### Brief:
The answer must consist only of the lines from the line with "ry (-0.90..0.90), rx" to the line with "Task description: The", both included, exactly as they stand below.

### Input:
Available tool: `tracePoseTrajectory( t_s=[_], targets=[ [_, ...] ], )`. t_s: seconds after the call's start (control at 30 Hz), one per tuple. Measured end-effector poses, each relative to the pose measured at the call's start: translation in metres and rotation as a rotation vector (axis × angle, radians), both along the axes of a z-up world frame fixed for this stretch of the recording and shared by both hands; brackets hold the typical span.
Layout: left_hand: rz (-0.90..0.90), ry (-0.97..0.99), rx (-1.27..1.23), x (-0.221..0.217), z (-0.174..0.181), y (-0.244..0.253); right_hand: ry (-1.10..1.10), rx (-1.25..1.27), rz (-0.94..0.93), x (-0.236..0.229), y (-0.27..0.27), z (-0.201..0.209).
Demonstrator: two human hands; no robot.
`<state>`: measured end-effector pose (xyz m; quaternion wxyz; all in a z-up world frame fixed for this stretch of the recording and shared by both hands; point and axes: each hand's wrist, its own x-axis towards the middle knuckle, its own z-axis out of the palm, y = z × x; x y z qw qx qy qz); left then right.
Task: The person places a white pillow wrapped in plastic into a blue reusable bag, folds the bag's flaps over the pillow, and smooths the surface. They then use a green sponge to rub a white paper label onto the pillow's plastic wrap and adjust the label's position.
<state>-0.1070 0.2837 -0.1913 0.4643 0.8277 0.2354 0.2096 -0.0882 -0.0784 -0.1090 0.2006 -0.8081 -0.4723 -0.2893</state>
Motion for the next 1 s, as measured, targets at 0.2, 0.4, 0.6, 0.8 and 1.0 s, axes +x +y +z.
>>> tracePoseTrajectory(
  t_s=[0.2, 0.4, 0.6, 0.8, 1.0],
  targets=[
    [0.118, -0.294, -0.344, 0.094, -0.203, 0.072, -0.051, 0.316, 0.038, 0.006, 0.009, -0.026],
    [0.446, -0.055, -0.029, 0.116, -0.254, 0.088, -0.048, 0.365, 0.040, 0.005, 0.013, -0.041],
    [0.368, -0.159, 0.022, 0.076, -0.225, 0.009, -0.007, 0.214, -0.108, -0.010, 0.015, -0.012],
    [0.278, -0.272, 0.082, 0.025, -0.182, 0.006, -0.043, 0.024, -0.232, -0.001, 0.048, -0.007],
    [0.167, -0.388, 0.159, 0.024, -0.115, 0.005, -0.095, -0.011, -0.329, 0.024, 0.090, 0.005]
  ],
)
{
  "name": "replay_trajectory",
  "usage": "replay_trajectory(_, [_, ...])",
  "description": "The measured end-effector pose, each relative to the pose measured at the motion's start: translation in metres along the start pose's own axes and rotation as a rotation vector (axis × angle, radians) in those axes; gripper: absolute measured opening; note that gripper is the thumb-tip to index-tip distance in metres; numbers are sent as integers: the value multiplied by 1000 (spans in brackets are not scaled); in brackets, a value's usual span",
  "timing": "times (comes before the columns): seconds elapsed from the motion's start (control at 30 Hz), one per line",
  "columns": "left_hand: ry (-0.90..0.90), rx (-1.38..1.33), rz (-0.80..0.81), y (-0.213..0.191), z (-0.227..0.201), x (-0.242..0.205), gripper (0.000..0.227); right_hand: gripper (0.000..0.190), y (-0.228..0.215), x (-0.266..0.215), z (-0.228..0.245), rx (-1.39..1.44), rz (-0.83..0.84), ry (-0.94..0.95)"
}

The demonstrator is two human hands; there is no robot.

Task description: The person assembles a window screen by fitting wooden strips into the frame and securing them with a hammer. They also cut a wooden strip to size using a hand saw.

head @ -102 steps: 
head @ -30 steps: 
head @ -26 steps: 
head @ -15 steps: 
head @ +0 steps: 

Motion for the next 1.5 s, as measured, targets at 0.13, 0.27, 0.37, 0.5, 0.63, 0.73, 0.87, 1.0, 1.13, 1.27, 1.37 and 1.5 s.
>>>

### Final answer:
  "columns": "left_hand: ry (-0.90..0.90), rx (-1.38..1.33), rz (-0.80..0.81), y (-0.213..0.191), z (-0.227..0.201), x (-0.242..0.205), gripper (0.000..0.227); right_hand: gripper (0.000..0.190), y (-0.228..0.215), x (-0.266..0.215), z (-0.228..0.245), rx (-1.39..1.44), rz (-0.83..0.84), ry (-0.94..0.95)"
}

The demonstrator is two human hands; there is no robot.

Task description: The person assembles a window screen by fitting wooden strips into the frame and securing them with a hammer. They also cut a wooden strip to size using a hand saw.

There's no more to this exercise.